**Your objective:**
Output all of the records exactly as written.

##### Input data #####

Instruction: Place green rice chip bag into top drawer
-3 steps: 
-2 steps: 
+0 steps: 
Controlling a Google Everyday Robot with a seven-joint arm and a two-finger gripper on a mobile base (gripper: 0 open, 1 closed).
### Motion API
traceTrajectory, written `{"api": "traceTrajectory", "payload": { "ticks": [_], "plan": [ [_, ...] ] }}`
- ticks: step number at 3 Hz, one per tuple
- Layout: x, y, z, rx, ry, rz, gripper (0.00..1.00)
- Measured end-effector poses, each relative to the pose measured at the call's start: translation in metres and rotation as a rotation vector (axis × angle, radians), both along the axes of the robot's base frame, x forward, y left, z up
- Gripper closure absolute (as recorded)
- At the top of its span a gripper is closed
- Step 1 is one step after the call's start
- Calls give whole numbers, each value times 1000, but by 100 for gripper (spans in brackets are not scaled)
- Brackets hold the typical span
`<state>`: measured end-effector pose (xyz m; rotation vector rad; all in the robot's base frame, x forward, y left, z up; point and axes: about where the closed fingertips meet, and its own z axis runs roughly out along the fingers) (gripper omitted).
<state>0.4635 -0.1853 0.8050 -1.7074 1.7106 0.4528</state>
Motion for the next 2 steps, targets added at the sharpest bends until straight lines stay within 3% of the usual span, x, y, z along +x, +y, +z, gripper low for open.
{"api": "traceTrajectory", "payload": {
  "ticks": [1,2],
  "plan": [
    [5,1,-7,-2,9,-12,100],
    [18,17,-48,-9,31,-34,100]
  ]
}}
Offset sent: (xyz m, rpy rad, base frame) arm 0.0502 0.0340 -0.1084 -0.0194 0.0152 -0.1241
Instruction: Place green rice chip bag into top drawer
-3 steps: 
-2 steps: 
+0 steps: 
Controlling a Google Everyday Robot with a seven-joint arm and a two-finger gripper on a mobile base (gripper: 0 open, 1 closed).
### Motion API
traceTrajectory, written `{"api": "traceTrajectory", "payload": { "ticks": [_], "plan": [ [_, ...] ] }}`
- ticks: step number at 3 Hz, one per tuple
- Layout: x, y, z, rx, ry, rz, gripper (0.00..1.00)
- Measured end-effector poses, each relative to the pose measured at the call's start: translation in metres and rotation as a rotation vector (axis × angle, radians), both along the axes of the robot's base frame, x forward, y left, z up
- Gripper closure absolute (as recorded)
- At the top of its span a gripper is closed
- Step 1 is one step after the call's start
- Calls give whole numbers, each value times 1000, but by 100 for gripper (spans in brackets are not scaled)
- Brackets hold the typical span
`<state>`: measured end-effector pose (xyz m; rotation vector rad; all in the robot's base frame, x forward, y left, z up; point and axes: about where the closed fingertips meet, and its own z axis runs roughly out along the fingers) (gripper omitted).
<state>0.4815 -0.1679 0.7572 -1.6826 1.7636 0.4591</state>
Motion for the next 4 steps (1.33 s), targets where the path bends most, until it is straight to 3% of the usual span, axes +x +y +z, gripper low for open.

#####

**Your response:**
Instruction: Place green rice chip bag into top drawer
-3 steps: 
-2 steps: 
+0 steps: 
Controlling a Google Everyday Robot with a seven-joint arm and a two-finger gripper on a mobile base (gripper: 0 open, 1 closed).
### Motion API
traceTrajectory, written `{"api": "traceTrajectory", "payload": { "ticks": [_], "plan": [ [_, ...] ] }}`
- ticks: step number at 3 Hz, one per tuple
- Layout: x, y, z, rx, ry, rz, gripper (0.00..1.00)
- Measured end-effector poses, each relative to the pose measured at the call's start: translation in metres and rotation as a rotation vector (axis × angle, radians), both along the axes of the robot's base frame, x forward, y left, z up
- Gripper closure absolute (as recorded)
- At the top of its span a gripper is closed
- Step 1 is one step after the call's start
- Calls give whole numbers, each value times 1000, but by 100 for gripper (spans in brackets are not scaled)
- Brackets hold the typical span
`<state>`: measured end-effector pose (xyz m; rotation vector rad; all in the robot's base frame, x forward, y left, z up; point and axes: about where the closed fingertips meet, and its own z axis runs roughly out along the fingers) (gripper omitted).
<state>0.4635 -0.1853 0.8050 -1.7074 1.7106 0.4528</state>
Motion for the next 2 steps, targets added at the sharpest bends until straight lines stay within 3% of the usual span, x, y, z along +x, +y, +z, gripper low for open.
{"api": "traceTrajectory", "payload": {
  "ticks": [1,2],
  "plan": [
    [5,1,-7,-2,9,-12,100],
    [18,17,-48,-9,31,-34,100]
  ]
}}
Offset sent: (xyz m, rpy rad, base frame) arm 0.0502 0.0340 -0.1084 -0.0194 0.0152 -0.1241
Instruction: Place green rice chip bag into top drawer
-3 steps: 
-2 steps: 
+0 steps: 
Controlling a Google Everyday Robot with a seven-joint arm and a two-finger gripper on a mobile base (gripper: 0 open, 1 closed).
### Motion API
traceTrajectory, written `{"api": "traceTrajectory", "payload": { "ticks": [_], "plan": [ [_, ...] ] }}`
- ticks: step number at 3 Hz, one per tuple
- Layout: x, y, z, rx, ry, rz, gripper (0.00..1.00)
- Measured end-effector poses, each relative to the pose measured at the call's start: translation in metres and rotation as a rotation vector (axis × angle, radians), both along the axes of the robot's base frame, x forward, y left, z up
- Gripper closure absolute (as recorded)
- At the top of its span a gripper is closed
- Step 1 is one step after the call's start
- Calls give whole numbers, each value times 1000, but by 100 for gripper (spans in brackets are not scaled)
- Brackets hold the typical span
`<state>`: measured end-effector pose (xyz m; rotation vector rad; all in the robot's base frame, x forward, y left, z up; point and axes: about where the closed fingertips meet, and its own z axis runs roughly out along the fingers) (gripper omitted).
<state>0.4815 -0.1679 0.7572 -1.6826 1.7636 0.4591</state>
Motion for the next 4 steps (1.33 s), targets where the path bends most, until it is straight to 3% of the usual span, axes +x +y +z, gripper low for open.

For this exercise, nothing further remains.